Work task:
Could you find every line in the entries below that holds the word "brown" and copy it?

[Data excerpts]
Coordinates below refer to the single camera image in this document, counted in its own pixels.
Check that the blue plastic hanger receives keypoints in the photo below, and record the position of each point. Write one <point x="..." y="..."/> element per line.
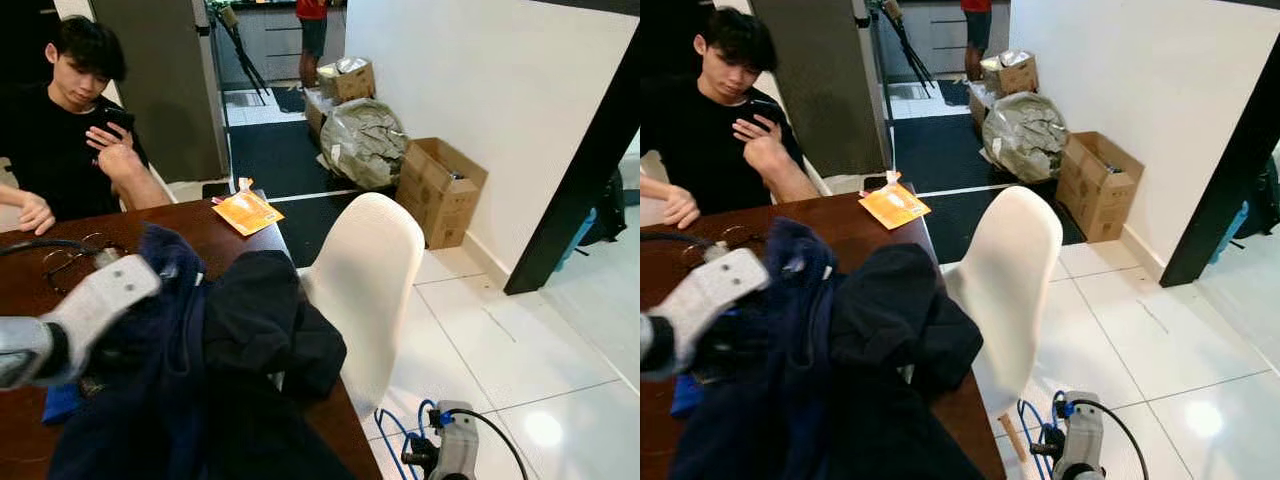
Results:
<point x="1022" y="420"/>
<point x="379" y="420"/>

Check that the navy blue garment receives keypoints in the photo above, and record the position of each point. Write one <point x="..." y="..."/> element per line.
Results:
<point x="150" y="400"/>
<point x="790" y="400"/>

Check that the plain black garment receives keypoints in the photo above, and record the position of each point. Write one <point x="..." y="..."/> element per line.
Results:
<point x="900" y="320"/>
<point x="265" y="330"/>

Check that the bright blue cloth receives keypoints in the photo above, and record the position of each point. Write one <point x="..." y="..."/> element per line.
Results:
<point x="60" y="403"/>
<point x="683" y="398"/>

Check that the brown wooden table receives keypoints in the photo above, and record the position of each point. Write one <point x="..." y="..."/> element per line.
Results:
<point x="850" y="215"/>
<point x="100" y="218"/>

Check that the white plastic chair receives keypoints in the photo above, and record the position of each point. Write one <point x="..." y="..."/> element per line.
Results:
<point x="1005" y="280"/>
<point x="365" y="280"/>

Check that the dark blue bag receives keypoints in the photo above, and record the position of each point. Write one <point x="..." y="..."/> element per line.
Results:
<point x="1262" y="200"/>
<point x="605" y="215"/>

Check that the seated person in black shirt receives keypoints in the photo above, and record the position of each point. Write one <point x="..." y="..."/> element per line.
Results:
<point x="700" y="150"/>
<point x="55" y="150"/>

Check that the orange packet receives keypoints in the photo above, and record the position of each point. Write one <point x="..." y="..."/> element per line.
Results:
<point x="248" y="212"/>
<point x="893" y="205"/>

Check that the black pillar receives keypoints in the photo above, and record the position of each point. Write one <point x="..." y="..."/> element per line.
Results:
<point x="570" y="200"/>
<point x="1225" y="190"/>

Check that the black phone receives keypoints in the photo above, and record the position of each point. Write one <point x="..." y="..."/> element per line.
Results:
<point x="765" y="112"/>
<point x="120" y="118"/>

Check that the open brown cardboard box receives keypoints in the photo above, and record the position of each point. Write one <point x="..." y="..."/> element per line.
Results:
<point x="1095" y="195"/>
<point x="440" y="205"/>

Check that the grey green plastic bag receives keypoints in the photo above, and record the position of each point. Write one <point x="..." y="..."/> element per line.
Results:
<point x="1025" y="138"/>
<point x="365" y="145"/>

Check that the black tripod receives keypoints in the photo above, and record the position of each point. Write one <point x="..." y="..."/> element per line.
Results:
<point x="905" y="45"/>
<point x="238" y="45"/>

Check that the grey kitchen cabinets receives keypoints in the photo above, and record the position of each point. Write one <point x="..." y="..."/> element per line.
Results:
<point x="940" y="35"/>
<point x="275" y="40"/>

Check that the person in red shirt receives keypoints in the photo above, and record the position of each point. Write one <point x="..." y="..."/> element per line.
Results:
<point x="312" y="35"/>
<point x="980" y="30"/>

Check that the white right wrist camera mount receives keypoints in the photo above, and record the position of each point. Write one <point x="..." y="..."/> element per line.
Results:
<point x="458" y="450"/>
<point x="1083" y="440"/>

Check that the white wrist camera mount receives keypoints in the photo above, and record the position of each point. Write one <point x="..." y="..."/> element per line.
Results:
<point x="458" y="450"/>
<point x="100" y="300"/>
<point x="1083" y="440"/>
<point x="720" y="290"/>

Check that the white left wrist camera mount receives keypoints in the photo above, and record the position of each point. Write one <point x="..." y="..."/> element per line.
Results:
<point x="720" y="290"/>
<point x="100" y="300"/>

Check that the thin frame eyeglasses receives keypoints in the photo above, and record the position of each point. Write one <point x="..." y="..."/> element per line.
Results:
<point x="722" y="236"/>
<point x="52" y="262"/>

Solved problem:
Check that the brown wooden table receives keypoints in the photo above, and record the position of each point. Write one <point x="..." y="..."/> element per line.
Check that the open brown cardboard box receives keypoints in the photo above, and record the position of each point. Write one <point x="..." y="..."/> element per line.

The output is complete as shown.